WORK REQUEST: Spot each line in the records below where the word "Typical" occurs, then copy it.

Top of RECORDS FOR THE EXERCISE

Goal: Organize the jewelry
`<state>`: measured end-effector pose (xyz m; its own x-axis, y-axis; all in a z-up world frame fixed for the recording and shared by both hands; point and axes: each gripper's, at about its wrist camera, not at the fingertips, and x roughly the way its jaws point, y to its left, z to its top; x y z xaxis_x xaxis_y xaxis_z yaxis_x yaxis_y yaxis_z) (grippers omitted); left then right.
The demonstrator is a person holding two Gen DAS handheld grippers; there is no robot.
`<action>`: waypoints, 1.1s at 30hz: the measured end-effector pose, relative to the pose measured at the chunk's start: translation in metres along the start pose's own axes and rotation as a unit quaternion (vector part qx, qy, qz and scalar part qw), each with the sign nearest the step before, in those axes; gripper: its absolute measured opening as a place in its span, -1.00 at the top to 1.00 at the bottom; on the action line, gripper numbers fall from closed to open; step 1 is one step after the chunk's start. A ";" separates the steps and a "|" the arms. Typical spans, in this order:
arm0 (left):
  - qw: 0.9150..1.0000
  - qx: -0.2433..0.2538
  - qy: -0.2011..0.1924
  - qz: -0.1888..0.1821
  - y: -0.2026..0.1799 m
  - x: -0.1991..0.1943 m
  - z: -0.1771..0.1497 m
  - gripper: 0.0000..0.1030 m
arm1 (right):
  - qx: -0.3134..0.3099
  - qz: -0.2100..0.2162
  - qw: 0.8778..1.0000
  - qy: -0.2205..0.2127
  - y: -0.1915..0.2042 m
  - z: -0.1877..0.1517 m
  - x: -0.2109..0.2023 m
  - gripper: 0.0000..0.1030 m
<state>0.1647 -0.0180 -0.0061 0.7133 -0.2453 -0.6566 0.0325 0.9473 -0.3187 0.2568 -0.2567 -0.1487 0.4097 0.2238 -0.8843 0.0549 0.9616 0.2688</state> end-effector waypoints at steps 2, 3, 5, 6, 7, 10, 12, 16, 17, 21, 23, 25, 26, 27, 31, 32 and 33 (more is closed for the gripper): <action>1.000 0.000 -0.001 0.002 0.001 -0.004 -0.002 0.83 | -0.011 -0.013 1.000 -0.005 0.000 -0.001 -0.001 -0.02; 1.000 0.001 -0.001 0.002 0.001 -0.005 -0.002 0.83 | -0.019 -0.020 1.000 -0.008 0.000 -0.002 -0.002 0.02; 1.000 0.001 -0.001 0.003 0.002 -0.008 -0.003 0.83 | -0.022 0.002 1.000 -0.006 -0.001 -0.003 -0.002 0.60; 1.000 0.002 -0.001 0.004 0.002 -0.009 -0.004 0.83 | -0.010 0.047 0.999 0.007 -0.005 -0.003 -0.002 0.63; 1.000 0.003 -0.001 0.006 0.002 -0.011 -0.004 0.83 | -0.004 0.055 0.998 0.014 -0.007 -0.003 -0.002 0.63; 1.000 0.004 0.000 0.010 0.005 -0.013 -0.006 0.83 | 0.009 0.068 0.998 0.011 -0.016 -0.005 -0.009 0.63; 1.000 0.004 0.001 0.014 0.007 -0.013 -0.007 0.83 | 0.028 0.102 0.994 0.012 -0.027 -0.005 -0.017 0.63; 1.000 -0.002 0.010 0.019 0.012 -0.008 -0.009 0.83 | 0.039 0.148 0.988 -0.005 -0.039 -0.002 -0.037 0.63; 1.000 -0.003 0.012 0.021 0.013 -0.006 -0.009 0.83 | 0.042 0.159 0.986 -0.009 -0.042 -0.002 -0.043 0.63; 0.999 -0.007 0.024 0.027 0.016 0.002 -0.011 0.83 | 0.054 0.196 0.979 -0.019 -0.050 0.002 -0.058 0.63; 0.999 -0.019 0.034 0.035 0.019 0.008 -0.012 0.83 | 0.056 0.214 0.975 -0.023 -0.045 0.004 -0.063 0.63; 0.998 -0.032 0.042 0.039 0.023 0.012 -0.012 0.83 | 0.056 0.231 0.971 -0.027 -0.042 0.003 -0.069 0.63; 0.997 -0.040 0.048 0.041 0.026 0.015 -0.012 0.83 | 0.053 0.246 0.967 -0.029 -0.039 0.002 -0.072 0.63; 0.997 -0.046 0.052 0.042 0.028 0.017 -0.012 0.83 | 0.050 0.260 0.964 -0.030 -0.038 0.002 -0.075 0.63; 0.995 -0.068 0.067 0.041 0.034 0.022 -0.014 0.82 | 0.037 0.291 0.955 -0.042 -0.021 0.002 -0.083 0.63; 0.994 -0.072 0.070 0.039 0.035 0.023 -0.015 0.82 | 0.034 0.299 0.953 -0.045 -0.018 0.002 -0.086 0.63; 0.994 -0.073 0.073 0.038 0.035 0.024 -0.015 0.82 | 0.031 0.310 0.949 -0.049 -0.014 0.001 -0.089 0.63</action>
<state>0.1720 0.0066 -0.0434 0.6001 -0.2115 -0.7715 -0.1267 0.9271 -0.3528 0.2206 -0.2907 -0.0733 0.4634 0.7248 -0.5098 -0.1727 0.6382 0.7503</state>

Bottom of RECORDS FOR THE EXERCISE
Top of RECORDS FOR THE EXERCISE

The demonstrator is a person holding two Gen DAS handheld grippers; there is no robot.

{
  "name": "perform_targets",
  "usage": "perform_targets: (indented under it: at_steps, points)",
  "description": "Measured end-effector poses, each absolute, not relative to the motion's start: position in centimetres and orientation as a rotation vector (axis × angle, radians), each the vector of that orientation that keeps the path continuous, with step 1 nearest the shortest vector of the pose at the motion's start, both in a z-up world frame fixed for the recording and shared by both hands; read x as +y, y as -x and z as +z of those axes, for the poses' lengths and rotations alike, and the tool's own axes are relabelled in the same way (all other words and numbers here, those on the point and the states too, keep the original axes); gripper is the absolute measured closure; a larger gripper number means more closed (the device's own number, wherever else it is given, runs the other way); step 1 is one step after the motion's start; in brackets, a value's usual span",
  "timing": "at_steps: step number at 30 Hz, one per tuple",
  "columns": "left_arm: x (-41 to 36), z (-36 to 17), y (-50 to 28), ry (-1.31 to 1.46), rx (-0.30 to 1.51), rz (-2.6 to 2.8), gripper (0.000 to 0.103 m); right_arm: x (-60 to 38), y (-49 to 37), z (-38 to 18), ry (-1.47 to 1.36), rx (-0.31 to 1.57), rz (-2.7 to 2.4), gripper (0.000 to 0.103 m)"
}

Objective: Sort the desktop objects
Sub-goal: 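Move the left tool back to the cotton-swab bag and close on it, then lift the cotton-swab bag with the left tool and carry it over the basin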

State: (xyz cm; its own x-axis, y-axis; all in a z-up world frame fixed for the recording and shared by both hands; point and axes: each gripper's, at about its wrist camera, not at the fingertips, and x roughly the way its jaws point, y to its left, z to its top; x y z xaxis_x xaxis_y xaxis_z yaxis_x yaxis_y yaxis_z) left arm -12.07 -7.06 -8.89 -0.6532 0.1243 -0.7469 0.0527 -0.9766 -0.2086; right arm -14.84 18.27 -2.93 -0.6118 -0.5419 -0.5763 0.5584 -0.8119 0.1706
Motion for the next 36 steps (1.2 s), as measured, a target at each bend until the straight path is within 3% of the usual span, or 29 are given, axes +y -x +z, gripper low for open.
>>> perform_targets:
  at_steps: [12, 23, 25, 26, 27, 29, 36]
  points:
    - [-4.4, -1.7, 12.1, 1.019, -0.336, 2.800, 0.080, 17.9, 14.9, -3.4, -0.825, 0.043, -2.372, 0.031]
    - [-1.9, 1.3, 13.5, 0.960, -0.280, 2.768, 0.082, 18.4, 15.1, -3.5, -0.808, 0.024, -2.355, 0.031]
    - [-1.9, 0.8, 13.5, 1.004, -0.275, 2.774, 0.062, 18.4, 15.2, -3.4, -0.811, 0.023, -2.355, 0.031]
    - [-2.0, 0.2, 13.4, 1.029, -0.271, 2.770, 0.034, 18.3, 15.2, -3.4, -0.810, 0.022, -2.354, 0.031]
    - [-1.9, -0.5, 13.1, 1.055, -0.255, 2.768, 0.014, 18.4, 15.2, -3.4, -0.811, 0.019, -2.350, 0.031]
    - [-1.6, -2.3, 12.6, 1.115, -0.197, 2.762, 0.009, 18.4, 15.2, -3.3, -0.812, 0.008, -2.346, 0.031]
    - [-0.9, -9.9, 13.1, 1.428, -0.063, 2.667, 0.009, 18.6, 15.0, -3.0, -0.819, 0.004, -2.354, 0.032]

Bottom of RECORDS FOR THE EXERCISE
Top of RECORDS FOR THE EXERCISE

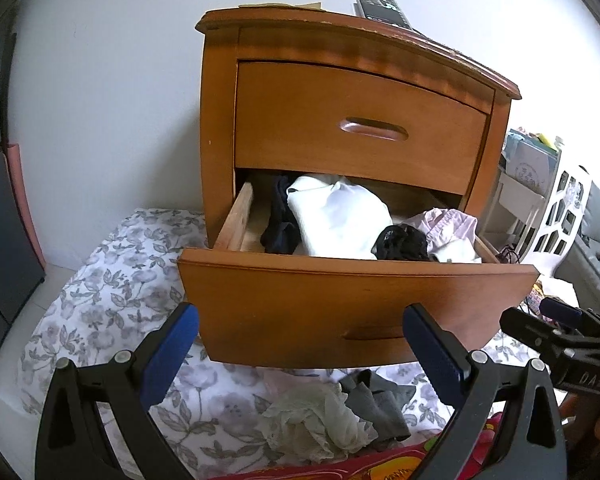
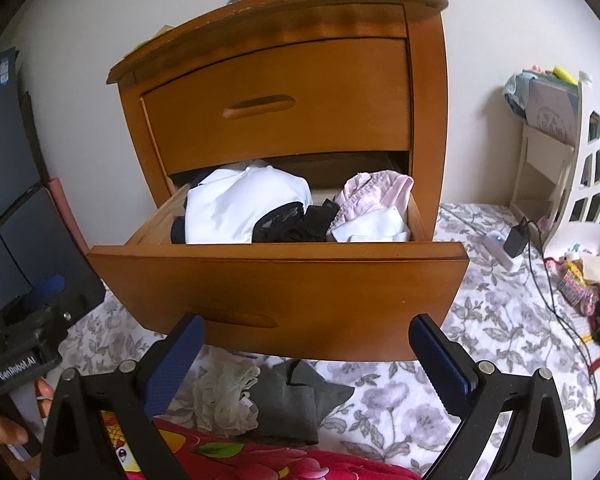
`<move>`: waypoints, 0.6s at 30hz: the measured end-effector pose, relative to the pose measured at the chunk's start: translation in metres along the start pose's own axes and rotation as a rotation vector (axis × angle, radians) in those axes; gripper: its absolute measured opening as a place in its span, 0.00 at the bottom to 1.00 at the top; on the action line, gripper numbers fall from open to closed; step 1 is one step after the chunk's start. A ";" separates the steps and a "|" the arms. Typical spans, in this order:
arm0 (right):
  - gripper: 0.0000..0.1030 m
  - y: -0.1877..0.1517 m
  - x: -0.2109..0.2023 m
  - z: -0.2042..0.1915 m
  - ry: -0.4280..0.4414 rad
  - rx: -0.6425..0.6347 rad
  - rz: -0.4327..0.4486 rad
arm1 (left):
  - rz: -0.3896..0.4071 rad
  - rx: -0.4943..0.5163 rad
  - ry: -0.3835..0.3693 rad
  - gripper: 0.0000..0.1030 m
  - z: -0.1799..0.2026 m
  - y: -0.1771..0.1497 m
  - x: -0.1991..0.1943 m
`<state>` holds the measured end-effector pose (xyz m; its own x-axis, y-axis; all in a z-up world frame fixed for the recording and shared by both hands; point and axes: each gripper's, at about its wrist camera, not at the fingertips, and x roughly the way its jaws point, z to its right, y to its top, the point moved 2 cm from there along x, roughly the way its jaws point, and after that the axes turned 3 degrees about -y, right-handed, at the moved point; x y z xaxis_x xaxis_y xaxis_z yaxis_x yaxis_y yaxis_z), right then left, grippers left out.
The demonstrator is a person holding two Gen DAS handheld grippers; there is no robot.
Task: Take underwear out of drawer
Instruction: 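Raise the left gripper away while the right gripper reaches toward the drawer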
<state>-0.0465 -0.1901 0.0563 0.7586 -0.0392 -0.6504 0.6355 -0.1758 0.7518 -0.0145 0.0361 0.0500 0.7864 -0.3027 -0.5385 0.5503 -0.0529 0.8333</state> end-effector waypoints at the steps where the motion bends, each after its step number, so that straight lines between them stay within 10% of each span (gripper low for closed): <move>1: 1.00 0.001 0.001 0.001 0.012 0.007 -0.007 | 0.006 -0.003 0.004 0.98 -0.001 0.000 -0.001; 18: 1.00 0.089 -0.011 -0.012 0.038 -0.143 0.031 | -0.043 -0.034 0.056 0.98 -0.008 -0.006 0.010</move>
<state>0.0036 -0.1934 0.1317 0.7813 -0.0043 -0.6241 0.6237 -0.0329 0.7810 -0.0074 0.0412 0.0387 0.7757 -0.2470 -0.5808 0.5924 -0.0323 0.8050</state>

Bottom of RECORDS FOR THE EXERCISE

REPLY TO THE EXERCISE:
`<action>`: waypoints, 1.1s at 30hz: the measured end-effector pose, relative to the pose measured at the chunk's start: translation in metres along the start pose's own axes and rotation as a unit quaternion (vector part qx, qy, qz and scalar part qw), each with the sign nearest the step before, in those axes; gripper: its absolute measured opening as a place in its span, -1.00 at the top to 1.00 at the bottom; on the action line, gripper numbers fall from closed to open; step 1 is one step after the chunk's start. A ";" separates the steps and a "|" the arms. Typical spans, in this order:
`<move>`: waypoints, 0.6s at 30hz: the measured end-effector pose, relative to the pose measured at the chunk's start: translation in metres along the start pose's own axes and rotation as a rotation vector (axis × angle, radians) in those axes; gripper: its absolute measured opening as a place in its span, 0.00 at the bottom to 1.00 at the top; on the action line, gripper numbers fall from open to closed; step 1 is one step after the chunk's start. A ";" separates the steps and a "|" the arms. Typical spans, in this order:

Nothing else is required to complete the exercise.